In October 1951, Major-General of State Security Eitingon, along with three other high-ranking members of the government (all Russian Jewish), were accused of "a Zionist plot to seize power" (the Doctors' Plot). Eitingon's sister Sofia was also arrested. As a doctor, she was considered to be the "link" to the plotting doctors who were allegedly planning to poison high-ranking Soviet leaders. The officers were all imprisoned in cold, dark cells and tortured. The tortures led many of them to falsely confess but Eitingon was steadfast in his denial. Sofia was sentenced to 10 years in prison.

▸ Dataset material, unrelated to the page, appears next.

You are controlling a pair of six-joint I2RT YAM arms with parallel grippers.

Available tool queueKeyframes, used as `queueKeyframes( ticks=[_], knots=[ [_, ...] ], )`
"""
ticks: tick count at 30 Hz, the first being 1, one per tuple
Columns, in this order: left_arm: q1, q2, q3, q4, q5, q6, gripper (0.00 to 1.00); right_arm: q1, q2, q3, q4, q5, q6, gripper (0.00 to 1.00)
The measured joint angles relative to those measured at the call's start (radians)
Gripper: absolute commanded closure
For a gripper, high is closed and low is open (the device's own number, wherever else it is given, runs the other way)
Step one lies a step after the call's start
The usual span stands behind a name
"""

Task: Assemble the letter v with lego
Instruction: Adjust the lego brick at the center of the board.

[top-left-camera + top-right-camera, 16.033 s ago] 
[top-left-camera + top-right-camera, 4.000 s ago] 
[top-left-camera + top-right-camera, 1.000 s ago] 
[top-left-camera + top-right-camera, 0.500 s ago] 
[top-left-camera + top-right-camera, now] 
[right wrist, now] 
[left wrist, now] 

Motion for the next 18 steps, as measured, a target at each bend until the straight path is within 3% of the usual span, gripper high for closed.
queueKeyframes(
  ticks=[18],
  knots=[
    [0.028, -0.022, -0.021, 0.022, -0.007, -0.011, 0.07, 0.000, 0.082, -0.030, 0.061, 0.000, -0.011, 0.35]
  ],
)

After Stalin's death in March 1953, the head of Soviet intelligence and security services Lavrentiy Beria issued an order to close the cases against the "Zionist plotters" and all were released, including Sofia.

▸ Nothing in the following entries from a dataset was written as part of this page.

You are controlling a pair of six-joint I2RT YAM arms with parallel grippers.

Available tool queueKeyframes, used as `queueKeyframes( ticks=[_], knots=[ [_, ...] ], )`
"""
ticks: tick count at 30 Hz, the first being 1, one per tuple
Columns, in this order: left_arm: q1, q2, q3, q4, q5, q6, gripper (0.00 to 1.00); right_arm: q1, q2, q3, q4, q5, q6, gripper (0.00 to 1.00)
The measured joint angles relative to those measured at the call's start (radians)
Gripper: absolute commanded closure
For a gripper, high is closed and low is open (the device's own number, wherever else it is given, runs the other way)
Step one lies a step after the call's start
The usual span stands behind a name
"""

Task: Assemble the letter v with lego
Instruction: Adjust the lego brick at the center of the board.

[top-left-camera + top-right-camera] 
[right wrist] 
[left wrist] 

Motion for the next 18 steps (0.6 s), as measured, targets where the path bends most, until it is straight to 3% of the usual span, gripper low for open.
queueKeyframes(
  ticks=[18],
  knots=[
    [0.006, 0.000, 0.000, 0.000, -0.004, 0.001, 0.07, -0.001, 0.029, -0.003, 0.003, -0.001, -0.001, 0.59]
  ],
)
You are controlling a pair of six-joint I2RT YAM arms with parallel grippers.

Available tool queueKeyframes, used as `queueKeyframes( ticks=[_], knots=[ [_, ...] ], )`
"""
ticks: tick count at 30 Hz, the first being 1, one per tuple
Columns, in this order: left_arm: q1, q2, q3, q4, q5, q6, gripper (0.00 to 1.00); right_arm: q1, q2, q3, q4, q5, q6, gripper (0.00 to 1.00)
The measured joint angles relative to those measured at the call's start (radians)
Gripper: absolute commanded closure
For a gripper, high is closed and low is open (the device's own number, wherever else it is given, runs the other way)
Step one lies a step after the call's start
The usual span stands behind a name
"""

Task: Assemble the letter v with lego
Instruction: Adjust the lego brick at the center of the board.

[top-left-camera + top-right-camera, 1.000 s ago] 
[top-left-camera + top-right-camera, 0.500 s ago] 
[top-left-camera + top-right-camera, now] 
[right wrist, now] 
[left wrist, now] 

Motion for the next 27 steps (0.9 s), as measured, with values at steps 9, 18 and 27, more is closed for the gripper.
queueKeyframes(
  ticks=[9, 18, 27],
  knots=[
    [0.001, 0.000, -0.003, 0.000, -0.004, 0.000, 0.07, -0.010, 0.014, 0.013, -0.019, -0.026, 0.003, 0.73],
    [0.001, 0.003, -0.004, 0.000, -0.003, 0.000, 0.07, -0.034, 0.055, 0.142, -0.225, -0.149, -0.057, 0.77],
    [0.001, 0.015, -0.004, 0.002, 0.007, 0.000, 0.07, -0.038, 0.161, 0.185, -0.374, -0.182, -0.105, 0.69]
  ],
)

Beria was arrested in June 1953 and executed. Eitingon, considered a supporter of Beria, was arrested again and held in jail without trial at the Butyrka prison in Moscow for four years. In November 1957 he was put on trial, in which he was accused (again) of conspiracy against the regime (but this time without any Zionist connotations). The court sentenced him to 12 years in prison, and his rank and all his medals were taken from him. After Nikita Khrushchev's ouster from power in 1964, Eitingon was released from prison. After his release, he worked as an interpreter and editor at the International Book Organization in Moscow.

Nahum Eitingon died in 1981 of natural causes. He is buried in the Donskoye Cemetery. In 1992 the Russian Supreme Court annulled the conviction and cleared his name. Eitingon had persistently sought his official rehabilitation, but this was granted only posthumously.